# Why?

SPEED.

You want to spread the processing load to take advantage of modern systems' multiple cores.

Two main approaches:

- multiple processes
- multiple threads


# Terminology

- multi-processing: an application utilizing multiple OS-level processes
- multi-threading: an application with multiple threads running within a process
- lock: synchronization mechanism for enforcing access limits (ex: serialized access among processes / threads)
- Global Interpreter Lock (GIL):
    - "The mechanism used by the CPython interpreter to assure that only one thread executes Python bytecode at a time. This simplifies the CPython implementation by making the object model (including critical built-in types such as dict) implicitly safe against concurrent access.
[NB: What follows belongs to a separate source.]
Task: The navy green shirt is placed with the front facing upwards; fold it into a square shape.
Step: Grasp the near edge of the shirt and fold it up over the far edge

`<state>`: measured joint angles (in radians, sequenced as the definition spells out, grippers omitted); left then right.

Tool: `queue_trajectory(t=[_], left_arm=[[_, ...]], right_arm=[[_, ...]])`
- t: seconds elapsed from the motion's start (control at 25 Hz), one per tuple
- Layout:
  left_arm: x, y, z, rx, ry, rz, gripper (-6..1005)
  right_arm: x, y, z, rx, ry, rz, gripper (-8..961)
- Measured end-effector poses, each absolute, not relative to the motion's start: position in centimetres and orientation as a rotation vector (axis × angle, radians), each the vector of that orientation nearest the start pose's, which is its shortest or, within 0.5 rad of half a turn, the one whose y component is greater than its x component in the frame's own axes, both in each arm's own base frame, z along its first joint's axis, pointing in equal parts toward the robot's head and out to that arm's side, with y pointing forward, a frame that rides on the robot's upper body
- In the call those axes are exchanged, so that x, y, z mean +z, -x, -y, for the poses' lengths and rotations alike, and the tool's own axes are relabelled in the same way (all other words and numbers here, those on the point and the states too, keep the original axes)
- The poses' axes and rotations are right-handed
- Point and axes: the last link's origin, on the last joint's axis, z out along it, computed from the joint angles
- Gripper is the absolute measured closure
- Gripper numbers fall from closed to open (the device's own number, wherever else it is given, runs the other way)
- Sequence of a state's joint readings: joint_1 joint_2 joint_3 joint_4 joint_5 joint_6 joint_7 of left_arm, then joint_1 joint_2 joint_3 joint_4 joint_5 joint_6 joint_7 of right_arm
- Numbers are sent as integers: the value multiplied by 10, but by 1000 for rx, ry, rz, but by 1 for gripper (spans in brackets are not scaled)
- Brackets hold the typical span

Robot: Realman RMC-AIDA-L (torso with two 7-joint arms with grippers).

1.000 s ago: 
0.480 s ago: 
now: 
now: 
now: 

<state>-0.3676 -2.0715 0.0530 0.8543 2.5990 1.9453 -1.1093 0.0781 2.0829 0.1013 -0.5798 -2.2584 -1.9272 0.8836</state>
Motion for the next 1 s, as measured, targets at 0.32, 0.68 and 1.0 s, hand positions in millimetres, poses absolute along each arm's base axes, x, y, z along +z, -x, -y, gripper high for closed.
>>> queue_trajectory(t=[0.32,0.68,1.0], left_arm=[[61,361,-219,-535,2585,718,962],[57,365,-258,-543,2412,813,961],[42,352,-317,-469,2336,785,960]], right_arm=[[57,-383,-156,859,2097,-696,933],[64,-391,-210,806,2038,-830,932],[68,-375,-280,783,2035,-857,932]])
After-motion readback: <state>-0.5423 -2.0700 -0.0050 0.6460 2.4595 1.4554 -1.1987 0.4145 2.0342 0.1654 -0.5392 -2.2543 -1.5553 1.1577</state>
Locking the entire interpreter makes it easier for the interpreter to be multi-threaded, at the expense of much of the parallelism afforded by multi-processor machines." ([Ref.](http://docs.python.org/3/glossary.html#term-global-interpreter-lock))
    - See also [here](http://docs.python.org/3/c-api/init.html#thread-state-and-the-global-interpreter-lock) for lower-level details
- futures:
    - AKA promises
    - a value that represents an asynchronous computation
    - the actual computation may take place in a separate thread OR separate process
    - convenient, high-level library, often simpler than using `threading` or `multiprocessing`


# Libraries

## subprocess
- spawn individual subprocesses
    - subprocess.call (execute subprocess, return error code)
    - subprocess.check_output (execute subprocess, return process output)
    - argument "shell=True" allows full command strings (optionally with pipes) to be passed directly to these methods

### Exercise
1. Lauch any subprocess from a script and examine it's return code in the python interpreter
2. Capture the output of a pipeline (ex: `date | tr a-z A-Z | tr 1 Q`) in a variable

## threading
- [docs](http://docs.python.org/3/library/threading.html)
- examples: [here](http://pymotw.com/2/threading/index.html#module-threading)

## multiprocessing
- [docs](http://docs.python.org/3/library/multiprocessing.html)
- examples [here](http://pymotw.com/2/multiprocessing/basics.html)

## concurrent.futures
- proposed in [PEP-3148](http://www.python.org/dev/peps/pep-3148/)
- available in standard library since Python 3.2 (~2010, AFTER Programming in Python 3, 2nd edition was published!)
- [docs](http://docs.python.org/3/library/concurrent.futures.html)

    

In [5]:
# What are futures?                                                                                                                                            
                                                                                                                                                                                                                                                                                                                   
    # pseudocode                                                                                                                                               
    # wrap the computation in a future                                                                                                                         
    future_val = Future(my_long_computation)                                                                                                                   
    ... # do other work                                                                                                                                        
    # now we need it, so block until it's ready                                                                                                                
    print(future_val.result())


IndentationError: unexpected indent (<ipython-input-5-150803019e0a>, line 3)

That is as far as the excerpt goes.